No, you do not have to pay the employee the same rate of pay; however, the insurance company would pay 66 2/3 percent of the difference between what the employee was earning at the time of the injury and what the employee is now earning on light duty.

The employee may be entitled to a permanent partial impairment rating if he or she sustained a permanent impairment due to a job-related injury. It is a partial impairment if the employee is able to return to work. Impairment ratings are determined by a doctor.

The employee may be considered for permanent total disability compensation if he or she has sustained a permanent disability which is totally disabling and prevents the employee from returning to any type of work. Statutory permanent and total disabling conditions are loss of two limbs such as legs or arms, loss of eyes, or a combination. Any other injury which results in a permanent impairment is potentially a permanent total disability if the injured worker is not returned to work.

  • Artificial Prostheses and Appliances: The insurance carrier or self-insured employer shall pay a reasonable sum for artificial means, appliances, and prostheses necessary to treat the employee. Broken appliances such as eyeglasses may be replaced if medical treatment is necessary.
  • Death and Burial Benefits: When death of an employee is the result of a work-related injury or illness, death benefits will be paid by the insurance carrier or self-insured employer to the spouse and/or dependents. There is also an allowance for burial costs.

The insurance carrier or employer has the right to designate a preferred medical provider for the first visit and any hospital care. The injured worker must first seek medical treatment from the preferred provider, if one exists.

You do not have to provide paid time off once a worker has reached Maximum Medical Improvement (MMI) and has been released to full duty.

Please contact your legal counsel for specific company policy.  No disability compensation (wage replacement) is awarded, except in the event of death, when the major contributing cause of the injury is the employee’s:

  • Use of illegal substances
  • Intentional abuse of drugs in excess of prescribed therapeutic amounts
  • Intoxication from alcohol with a blood alcohol concentration of .08 grams or greater as shown by a chemical test.

Only the medical costs for the injury will be paid.

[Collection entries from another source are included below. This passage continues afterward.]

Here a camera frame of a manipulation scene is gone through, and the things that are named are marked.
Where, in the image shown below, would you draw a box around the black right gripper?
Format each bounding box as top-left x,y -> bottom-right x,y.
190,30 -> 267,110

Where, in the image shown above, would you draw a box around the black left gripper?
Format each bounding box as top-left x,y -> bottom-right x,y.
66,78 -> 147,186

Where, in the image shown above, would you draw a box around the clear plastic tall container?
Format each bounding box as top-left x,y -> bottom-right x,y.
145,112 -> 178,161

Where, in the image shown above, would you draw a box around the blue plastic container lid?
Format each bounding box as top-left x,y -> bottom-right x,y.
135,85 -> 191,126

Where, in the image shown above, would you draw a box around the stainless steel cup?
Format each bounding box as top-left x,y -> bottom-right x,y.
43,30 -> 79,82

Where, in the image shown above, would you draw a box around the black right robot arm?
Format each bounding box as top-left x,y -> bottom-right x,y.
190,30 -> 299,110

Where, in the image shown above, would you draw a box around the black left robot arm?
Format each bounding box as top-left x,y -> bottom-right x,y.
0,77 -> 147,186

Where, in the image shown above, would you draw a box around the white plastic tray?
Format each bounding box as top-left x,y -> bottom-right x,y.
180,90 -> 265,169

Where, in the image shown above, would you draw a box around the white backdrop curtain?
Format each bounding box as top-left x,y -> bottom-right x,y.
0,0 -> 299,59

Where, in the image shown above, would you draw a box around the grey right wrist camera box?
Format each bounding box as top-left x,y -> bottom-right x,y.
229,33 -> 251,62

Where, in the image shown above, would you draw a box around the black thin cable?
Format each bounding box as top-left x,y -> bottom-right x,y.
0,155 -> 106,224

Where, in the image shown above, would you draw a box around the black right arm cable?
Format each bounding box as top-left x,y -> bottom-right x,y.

There are several things an employer can do to reduce costs related to workers’ compensation, which are all related to active employer involvement:

  • Implement a safety program. The best way for an employer to lower workers’ compensation costs is to prevent injuries. Serious injuries cost a lot of money and training employees in safety pays off in reduced costs. Involve your employees in identifying hazardous work practices or potential injurious situations, areas or machines.
  • Each employer should actively become involved in each workers’ compensation case. Communicate on a regular basis with your employees who are out on a workers’ compensation claim. Research indicates that employers who routinely do only one thing – call the employee right away and say, “How are you doing? Hope you get back soon.” – reduce their disability claims by 21 percent.
  • If your company conducts an accident investigation after an incident, make sure it is notdesigned to find fault or blame. The primary purpose of an investigation should be to develop information that leads to change and prevents similar accidents from occurring.
  • Create an early-return-to-work program. The employer’s designated physician should be made aware of the work performed and the physical requirements of the job essentials. This will enhance the ability of the employer to bring employees back quicker to an appropriate job and lower the employer’s workers’ compensation costs and the cost for personnel replacement. Writing good job descriptions outlining the essential functions of each job can also assist in complying with the Americans with Disabilities Act.
  • Review your quarterly workers’ compensation claims. Request a quarterly claims loss statement from your insurance carrier and carefully review all claims paid for the quarter by the insurance carrier. If you dispute any payments, you need to contact your insurance carrier.